Chronic gastritis is an inflammatory disease of gastric mucosa. Causes are numerous, and the pathogenesis is unclear. The most common cause is Helicobacter pylori.

Chronic gastritis may be a direct continuation of acute gastritis, but, also, it can be caused by other factors such as long-term use of very spicy, hot or cold foods, strong drinks, coffee, smoking and swallowing focal purulent discharge from the upper respiratory tract. Besides that, chronic gastritis may be caused by a nutritional allergens and longer use of certain drugs.

Today, there are more and more evidences that genetic factors and immune processes are involved in the occurrence of chronic gastritis.

Inflammatory process may be diffuse, localized to certain parts of the stomach or limited to a small zone - zonal gastritis. In order to simplify access to chronic gastritis this disease is now divided into: Erosive - hemorrhagic gastritis Non-erosive specific chronic gastritis Non-erosive nonspecific chronic gastritis

Erosive - Hemorrhagic Gastritis

This type of type of gastritis may be asymptomatic, but also may be accompanied with dyspnea or bleeding from the upper gastrointestinal tract. Bleeding occurs in less than 6% of patients.

Causes of haemorrhage usually include: alcohol, non-steroidal antirheumatics and physiological stress that has arisen due to a severe acute illness or surgery.

Non-erosive Nonspecific Gastritis

Combination of biopsy and endoscopic findings is used in its diagnosing, because, it hardly can be diagnosed by only endoscopic methods.

Symptoms of Chronic Gastritis

Symptoms of chronic gastritis are minor and uncharacteristic even in more serious forms. Patients usually complain about dull and diffuse epigastric pain which worsens after eating, especially after abundant meal, because of spreading the inflamed gastric wall.
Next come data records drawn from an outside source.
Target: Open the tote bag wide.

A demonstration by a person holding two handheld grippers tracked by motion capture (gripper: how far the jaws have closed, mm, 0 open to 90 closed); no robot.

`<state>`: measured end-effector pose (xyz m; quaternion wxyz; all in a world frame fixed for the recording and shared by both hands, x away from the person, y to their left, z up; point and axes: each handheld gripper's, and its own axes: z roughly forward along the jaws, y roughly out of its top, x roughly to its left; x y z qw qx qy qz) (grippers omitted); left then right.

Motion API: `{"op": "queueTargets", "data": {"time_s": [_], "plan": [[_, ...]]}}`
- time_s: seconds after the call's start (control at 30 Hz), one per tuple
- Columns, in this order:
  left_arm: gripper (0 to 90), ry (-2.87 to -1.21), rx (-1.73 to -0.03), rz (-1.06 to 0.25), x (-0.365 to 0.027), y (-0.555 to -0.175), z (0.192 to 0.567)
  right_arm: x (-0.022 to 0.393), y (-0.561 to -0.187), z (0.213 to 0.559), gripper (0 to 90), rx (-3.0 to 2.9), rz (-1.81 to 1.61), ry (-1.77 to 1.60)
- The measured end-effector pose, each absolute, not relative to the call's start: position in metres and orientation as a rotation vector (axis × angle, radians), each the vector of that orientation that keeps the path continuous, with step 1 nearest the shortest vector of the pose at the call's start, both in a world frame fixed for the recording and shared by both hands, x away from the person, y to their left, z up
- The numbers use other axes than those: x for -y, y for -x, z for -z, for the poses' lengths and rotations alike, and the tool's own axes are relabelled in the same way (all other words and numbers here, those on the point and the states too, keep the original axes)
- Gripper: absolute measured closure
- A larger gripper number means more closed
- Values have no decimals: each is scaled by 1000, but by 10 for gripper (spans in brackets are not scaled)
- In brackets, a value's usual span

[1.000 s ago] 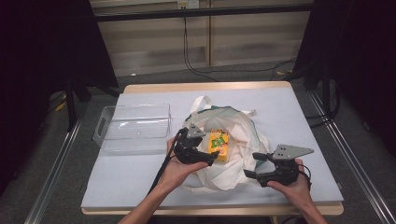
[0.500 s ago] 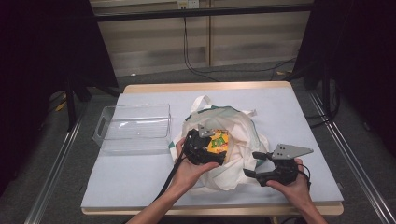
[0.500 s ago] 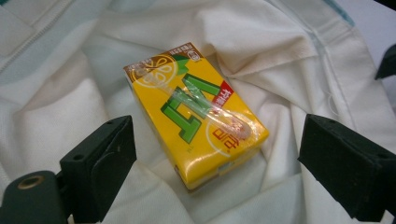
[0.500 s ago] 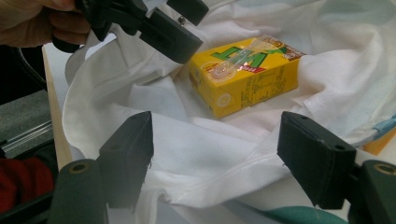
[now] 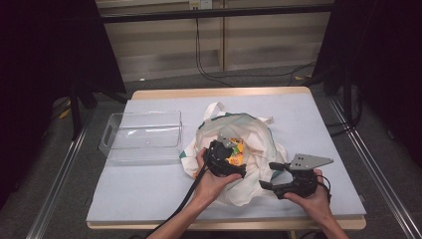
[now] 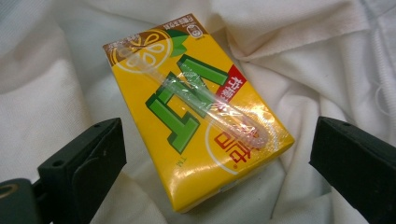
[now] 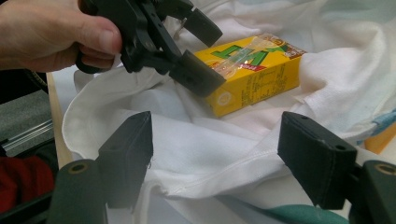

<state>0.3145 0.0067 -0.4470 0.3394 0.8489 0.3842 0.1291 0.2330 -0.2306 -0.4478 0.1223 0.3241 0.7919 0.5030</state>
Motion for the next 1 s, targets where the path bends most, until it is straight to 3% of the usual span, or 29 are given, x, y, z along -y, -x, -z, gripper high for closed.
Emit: {"op": "queueTargets", "data": {"time_s": [0.37, 0.53, 1.0], "plan": [[79, -2210, -1059, -344, 2, -320, 460, 231, -234, 449, 262, -2316, -1469, -946], [183, -2208, -1066, -332, 1, -320, 458, 232, -233, 448, 263, -2311, -1471, -948], [271, -2193, -1063, -265, -17, -325, 442, 232, -234, 448, 262, -2306, -1480, -955]]}}
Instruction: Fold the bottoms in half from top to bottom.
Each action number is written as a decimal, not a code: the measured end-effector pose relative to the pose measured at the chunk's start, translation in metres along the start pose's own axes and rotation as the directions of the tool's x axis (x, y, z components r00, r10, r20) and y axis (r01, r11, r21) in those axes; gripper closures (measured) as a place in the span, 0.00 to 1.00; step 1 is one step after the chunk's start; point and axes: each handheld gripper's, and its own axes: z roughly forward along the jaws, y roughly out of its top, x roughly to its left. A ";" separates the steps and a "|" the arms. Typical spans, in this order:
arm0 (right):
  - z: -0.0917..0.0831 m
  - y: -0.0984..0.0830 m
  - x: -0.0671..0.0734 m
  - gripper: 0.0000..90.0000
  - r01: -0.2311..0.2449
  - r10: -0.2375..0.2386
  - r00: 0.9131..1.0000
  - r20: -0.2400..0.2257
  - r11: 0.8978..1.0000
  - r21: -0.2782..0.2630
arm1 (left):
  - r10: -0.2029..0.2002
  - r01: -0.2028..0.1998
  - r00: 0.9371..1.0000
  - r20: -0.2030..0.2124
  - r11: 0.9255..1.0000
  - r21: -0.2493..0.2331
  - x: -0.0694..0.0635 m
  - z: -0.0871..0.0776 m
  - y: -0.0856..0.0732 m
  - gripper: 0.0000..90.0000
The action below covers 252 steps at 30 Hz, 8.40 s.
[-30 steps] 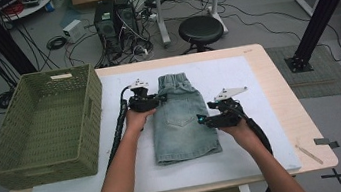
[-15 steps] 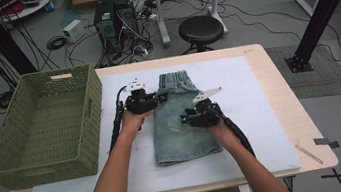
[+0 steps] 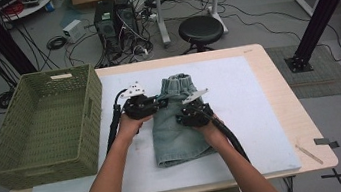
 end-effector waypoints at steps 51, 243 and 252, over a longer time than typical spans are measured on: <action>-0.076 -0.008 -0.075 0.62 -0.018 0.019 1.000 0.001 0.990 -0.136 | 0.129 -0.128 0.984 0.125 0.992 -0.015 -0.046 -0.037 -0.041 0.90; -0.110 -0.052 -0.063 0.24 0.090 -0.099 0.995 -0.032 0.971 -0.220 | -0.052 0.037 0.986 -0.159 0.995 -0.097 -0.035 -0.068 -0.028 0.28; -0.116 -0.057 -0.072 0.24 0.075 -0.077 0.997 -0.002 0.971 -0.226 | -0.033 0.013 0.977 -0.212 0.995 -0.094 -0.031 -0.075 -0.028 0.28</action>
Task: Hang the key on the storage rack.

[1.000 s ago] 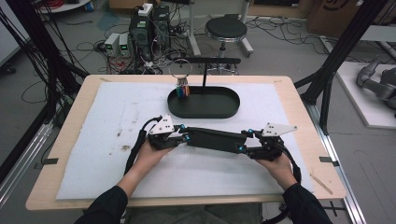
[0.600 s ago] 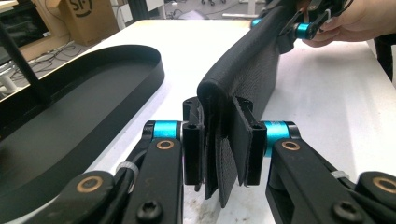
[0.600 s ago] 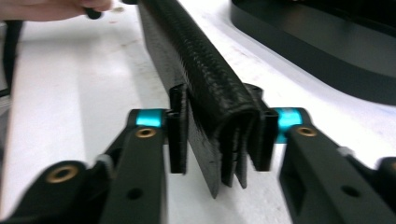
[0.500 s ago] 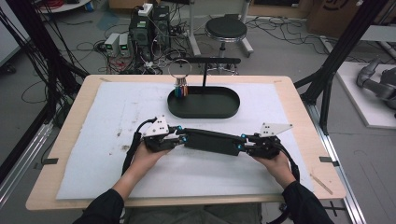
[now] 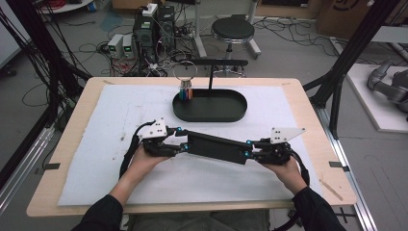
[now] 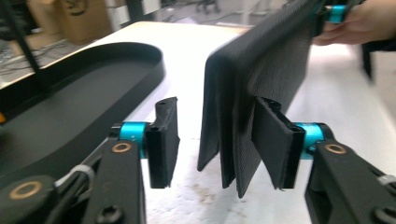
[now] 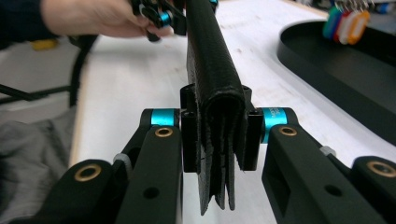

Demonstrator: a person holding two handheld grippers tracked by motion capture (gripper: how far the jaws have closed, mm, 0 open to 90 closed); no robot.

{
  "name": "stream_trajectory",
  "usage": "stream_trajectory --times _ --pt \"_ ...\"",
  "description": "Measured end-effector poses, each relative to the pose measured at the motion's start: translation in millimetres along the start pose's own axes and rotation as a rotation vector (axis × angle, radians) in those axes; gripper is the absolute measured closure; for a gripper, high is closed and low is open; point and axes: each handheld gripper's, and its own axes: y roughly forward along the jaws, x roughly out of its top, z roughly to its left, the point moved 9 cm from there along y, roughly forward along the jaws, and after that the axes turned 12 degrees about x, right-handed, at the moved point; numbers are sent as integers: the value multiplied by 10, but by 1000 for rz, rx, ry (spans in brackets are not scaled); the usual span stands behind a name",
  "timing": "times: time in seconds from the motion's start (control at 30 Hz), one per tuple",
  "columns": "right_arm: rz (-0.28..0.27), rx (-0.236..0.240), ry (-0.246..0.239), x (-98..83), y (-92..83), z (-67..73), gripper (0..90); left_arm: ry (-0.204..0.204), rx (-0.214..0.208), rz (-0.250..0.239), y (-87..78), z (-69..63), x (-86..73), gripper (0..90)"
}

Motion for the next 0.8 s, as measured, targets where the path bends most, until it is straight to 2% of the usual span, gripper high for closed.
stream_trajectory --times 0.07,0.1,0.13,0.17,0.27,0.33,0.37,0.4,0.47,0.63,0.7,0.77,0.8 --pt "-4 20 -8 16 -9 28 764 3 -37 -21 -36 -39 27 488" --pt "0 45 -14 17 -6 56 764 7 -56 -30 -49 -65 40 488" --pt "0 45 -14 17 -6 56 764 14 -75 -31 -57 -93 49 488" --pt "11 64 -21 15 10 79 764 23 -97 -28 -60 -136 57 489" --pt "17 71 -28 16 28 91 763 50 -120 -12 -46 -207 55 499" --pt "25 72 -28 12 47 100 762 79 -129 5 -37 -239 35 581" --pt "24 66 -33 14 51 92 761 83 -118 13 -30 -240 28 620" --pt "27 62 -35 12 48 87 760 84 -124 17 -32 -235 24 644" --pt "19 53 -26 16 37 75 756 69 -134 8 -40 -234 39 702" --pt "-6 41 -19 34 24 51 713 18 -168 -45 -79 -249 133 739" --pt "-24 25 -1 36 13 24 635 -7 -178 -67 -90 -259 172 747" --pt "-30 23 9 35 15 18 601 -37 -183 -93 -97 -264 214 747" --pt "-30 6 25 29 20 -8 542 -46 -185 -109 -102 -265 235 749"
Beside pain, there is disgust, bloating and fullness, particularly after meal. Appetite is variable: sometimes there is a feeling of hunger and patient eats all foods, while change in appetite means attraction to, for example, spicy or salty foods.

There is heartburn and belching, irregular bowel emptying - diarrhea or constipation. Patient’s face is burning red after the meal. Also, bleeding can occur.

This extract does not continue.